À 3 mois, on observait déjà de légères mais notables améliorations dans le bras FPP en termes de poids (de 92,0 kg à l'inclusion à 90,8), d'IMC (de 31,0 à 29,7 kg/m2), de glycémie à jeun (de 8,9 à 8,3 mmol/l) et de qualité de vie (SF-36 gênes physiques, bien-être émotionnel). Aucun changement significatif n'était constaté dans le groupe témoin. Les participants FPP rapportaient également une meilleure satisfaction de leur traitement.
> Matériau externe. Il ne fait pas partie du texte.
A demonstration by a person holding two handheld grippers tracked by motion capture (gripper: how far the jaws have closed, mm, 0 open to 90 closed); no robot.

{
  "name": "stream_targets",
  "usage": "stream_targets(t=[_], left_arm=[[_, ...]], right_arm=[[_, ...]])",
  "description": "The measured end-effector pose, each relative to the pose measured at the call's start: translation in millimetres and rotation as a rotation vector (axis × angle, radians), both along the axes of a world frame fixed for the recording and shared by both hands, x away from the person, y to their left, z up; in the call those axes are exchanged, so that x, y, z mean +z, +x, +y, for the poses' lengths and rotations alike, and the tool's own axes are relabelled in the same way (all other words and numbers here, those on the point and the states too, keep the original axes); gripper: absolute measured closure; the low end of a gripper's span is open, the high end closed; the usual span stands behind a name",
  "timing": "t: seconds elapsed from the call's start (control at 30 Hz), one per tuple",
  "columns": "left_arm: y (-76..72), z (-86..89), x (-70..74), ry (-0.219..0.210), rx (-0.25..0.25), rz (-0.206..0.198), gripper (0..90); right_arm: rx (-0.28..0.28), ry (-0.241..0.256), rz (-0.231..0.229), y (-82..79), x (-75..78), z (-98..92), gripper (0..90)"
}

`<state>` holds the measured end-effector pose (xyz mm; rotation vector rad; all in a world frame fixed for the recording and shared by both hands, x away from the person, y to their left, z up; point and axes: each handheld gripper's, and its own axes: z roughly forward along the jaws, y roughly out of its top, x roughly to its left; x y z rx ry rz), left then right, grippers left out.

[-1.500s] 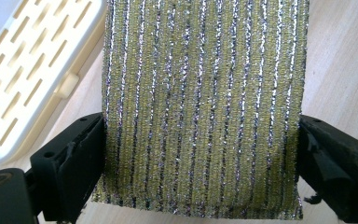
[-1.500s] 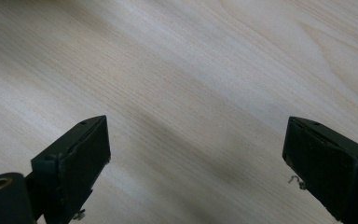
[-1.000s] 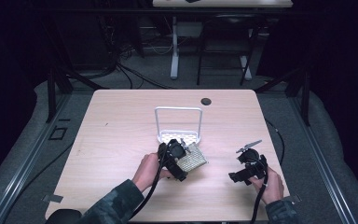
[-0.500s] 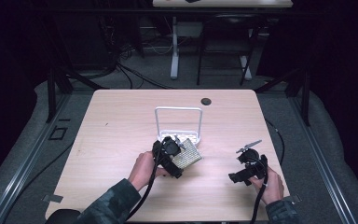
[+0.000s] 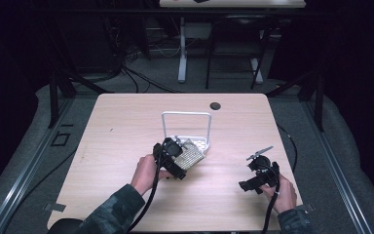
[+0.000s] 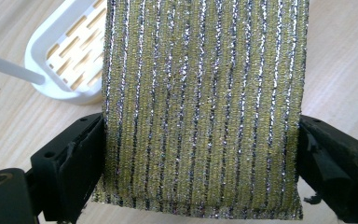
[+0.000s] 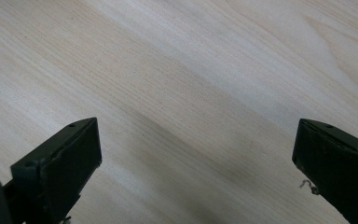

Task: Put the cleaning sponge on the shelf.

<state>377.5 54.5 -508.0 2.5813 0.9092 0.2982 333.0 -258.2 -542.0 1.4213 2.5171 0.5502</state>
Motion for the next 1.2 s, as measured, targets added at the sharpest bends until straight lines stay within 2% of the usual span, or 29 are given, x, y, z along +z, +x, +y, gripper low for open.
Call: stream_targets(t=[0.27,0.3,0.4,0.53,0.73,1.07,1.2], left_arm=[[10.7,1.6,-0.4,-0.016,0.043,-0.006,7.7],[12.1,1.7,0.1,-0.007,0.042,-0.009,7.8],[15.4,1.6,1.0,-0.022,0.056,-0.013,7.8],[19.7,1.0,1.5,-0.02,0.064,-0.025,7.8],[27.0,0.4,-0.8,-0.024,0.084,-0.017,7.8],[36.9,-3.9,0.4,-0.032,0.108,-0.033,7.8],[41.4,-5.4,-1.7,-0.034,0.116,-0.027,7.8]], right_arm=[[0.001,-0.002,-0.004,0.3,-0.5,0.6,0.9],[0.0,-0.003,-0.003,0.3,-0.4,0.9,0.9],[0.005,-0.012,-0.001,0.6,-0.3,1.3,1.0],[0.008,-0.008,0.008,1.0,-0.3,1.6,1.1],[0.01,-0.011,0.007,1.8,-1.2,2.2,1.2],[0.012,-0.01,0.002,2.4,-1.5,3.1,1.3],[0.014,-0.011,0.002,2.6,-1.7,3.1,1.4]])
En termes d'HbA1c, de prise de médicaments et de facteurs de risque cardiovasculaire, les résultats étaient similaires dans les deux bras. 

Les hommes sous GLP1 perdent moins de poids

Pour finir, une étude italienne (Padoue, Trévise, Rome) analysait les différences entre les sexes dans une cohorte de DT2 traités par analogues du GLP-1.(3) Au total, 7 847 DT2 (60 % d'hommes, HbA1c moyenne 8,0 %) répartis en 2 cohortes. Sur un suivi médian de 4 ans, on constatait tout d'abord une absence de différences H-F en termes de baisse de l'HbA1c ou de déclin de la fonction rénale (eGFR), mais un écart significatif en termes de perte de poids. 

Ces femmes DT2 étaient en effet plus nombreuses que ces hommes DT2 à parvenir à une perte de poids ≥5 % (66,5 % vs. 58,0 %) ou ≥10 % (40,0 % vs. 30,7 %), et ce, indépendamment des molécules ou des dosages utilisés. 

Sources :

  1. D. Handley, R. Bala, K. Young, et coll. Depression increases both HbA 1c testing frequency and risk of all-cause mortality in type 2 diabetes, 61e Congrès de l'European Association for the Study of Diabetes (EASD 2025), Vienne (Autriche), septembre 2025.
  2. K.A.C. Berk, C.A.W. Dietvorst, N. Perdeck, et coll. Food and exercise: the best marriage of convenience. Effects of the first European Food Prescription Programme for people with type 2 diabetes and low socioeconomic status: a randomised controlled pilot trial, 61e Congrès de l'European Association for the Study of Diabetes (EASD 2025), Vienne (Autriche), septembre 2025.
  3. M. Marassi, A. Cignarella, G. Russo, et coll. Sex differences in the weight response to GLP-1RA in people with type 2 diabetes: a long-term longitudinal real-world study, 61e Congrès de l'European Association for the Study of Diabetes (EASD 2025), Vienne (Autriche), septembre 2025.